Estuve mirando por el foro y no encontre ninguno que me proporcionara entrada directa del cable coaxial, todos son con audio y video separado.
Agradeceria si alguien me pudiera pasar los circuitos o algo de información sobre los transmisores y receptores de UHF.

Gracias!


----------



## alexus (Jun 28, 2009)

debes demodular el audio y el video por separado, transmitir por separado, recepcionar por separado, y mezclar,

creo que es asi, va a ser mejor que tires unos metros de cable, la rf es media complicada!


----------



## capitanp (Jun 28, 2009)

el ancho de banda que estas pidiendo transmitir es demaciado grande y no hay nada comercial que se pueda usar

se entiende tu quieres transmitir  toda la banda de CATV por el aire


----------



## Casti (Jun 29, 2009)

Yo lo quiero hacer porque tengo una gata muy traviesa que se me come los cables... pero si no se puede, no se puede.

Muchas gracias a los 2!


----------



## capitanp (Jun 29, 2009)

Casti dijo:
			
		

> Yo lo quiero hacer porque tengo una gata muy traviesa que se me come los cables... pero si no se puede, no se puede.
> 
> Muchas gracias a los 2!



ok, pero en este foro los tecnicos/ingenieros nos caracterizamos por dar soluciones:


Solucion:


Conecta el TV con un cable y mata la gata.


----------



## electrodan (Jun 29, 2009)

Y no se podía mandar por el cable directamente a la antena, si es necesario con un amplificador?


----------



## Casti (Jun 29, 2009)

Electrodan, no entiendo bien tu solucion, pero es un 1º de un edificio de 3 plantas.
Es antiguo y es la unica caja de toda la casa (cosa que no es ningun problema por ahora).

Voy a probar con "repelentes" naturales como el limon.
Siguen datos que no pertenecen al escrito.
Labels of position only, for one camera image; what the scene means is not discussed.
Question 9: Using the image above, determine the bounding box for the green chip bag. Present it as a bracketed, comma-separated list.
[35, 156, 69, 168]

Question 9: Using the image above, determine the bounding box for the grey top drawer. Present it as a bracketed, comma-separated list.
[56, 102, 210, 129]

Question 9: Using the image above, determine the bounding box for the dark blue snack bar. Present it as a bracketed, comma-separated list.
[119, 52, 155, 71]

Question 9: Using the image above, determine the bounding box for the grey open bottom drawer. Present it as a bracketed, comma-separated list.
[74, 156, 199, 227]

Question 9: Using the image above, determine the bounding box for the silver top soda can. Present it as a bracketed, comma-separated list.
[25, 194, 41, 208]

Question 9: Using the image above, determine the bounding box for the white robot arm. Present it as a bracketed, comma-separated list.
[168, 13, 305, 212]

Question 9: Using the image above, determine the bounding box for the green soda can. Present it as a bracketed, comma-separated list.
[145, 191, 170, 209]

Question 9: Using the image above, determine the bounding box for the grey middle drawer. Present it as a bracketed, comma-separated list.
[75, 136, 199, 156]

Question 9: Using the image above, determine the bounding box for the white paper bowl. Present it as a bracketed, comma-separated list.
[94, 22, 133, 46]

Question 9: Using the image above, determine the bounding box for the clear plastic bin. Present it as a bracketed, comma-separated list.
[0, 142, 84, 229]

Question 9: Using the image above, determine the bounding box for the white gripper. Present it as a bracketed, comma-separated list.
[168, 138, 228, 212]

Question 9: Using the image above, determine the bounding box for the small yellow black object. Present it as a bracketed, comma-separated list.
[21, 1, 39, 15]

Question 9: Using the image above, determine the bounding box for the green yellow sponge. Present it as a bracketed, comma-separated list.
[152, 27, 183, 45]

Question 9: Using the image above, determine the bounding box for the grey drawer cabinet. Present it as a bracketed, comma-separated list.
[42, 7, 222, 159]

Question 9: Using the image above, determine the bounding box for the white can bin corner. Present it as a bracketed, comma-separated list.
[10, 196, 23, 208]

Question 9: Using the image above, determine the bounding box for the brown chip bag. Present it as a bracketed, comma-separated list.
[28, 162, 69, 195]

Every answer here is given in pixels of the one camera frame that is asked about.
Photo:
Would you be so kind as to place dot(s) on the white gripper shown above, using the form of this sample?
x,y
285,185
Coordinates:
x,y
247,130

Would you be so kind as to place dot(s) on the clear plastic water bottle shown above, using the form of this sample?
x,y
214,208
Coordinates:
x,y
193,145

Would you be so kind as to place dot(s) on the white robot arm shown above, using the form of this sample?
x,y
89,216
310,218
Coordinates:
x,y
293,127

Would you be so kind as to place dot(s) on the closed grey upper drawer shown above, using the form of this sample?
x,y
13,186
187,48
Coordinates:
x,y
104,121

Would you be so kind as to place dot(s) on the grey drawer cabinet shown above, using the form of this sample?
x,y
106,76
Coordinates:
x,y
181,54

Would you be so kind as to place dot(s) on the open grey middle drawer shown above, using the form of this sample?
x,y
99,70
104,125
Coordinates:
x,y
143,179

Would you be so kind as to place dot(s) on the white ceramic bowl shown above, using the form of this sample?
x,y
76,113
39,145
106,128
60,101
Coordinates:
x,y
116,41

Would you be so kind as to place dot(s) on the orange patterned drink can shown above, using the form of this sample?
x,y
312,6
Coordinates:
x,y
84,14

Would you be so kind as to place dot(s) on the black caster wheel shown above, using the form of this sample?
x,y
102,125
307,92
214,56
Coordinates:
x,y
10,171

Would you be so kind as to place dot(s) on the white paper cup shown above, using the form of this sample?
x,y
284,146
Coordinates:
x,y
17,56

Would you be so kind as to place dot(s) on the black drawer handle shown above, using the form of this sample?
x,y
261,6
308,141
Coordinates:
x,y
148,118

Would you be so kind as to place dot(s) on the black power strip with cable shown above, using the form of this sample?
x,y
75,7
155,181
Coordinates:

Voy a tener que untar de limon todos los cables... 

Gracias chicos!


----------



## armaggedon_1757 (Jun 29, 2009)

una solucion que te puedo dar, ( ya que lo mejor que podes hacer es usar el cable..) es que eduques a tu gato. el mio cuando era mas chico , molestaba bastante tambien..  cuando este comiendose los cables, salpicalo con agua.  odian eso los gatos.. en un par de dias  que hagas eso, ya no va a joder mas con los cables. con el mio sirvio.


----------



## elaficionado (Jun 29, 2009)

Hola.
Mira aquí: http://www.uoguelph.ca/~antoon/circ/AA7/activant2.html

Pones el coaxial en la entrada y la antena en la salida.

Chao.
elaficionado.


----------



## Casti (Jun 30, 2009)

Lo voy a probar! Os dire algo!


----------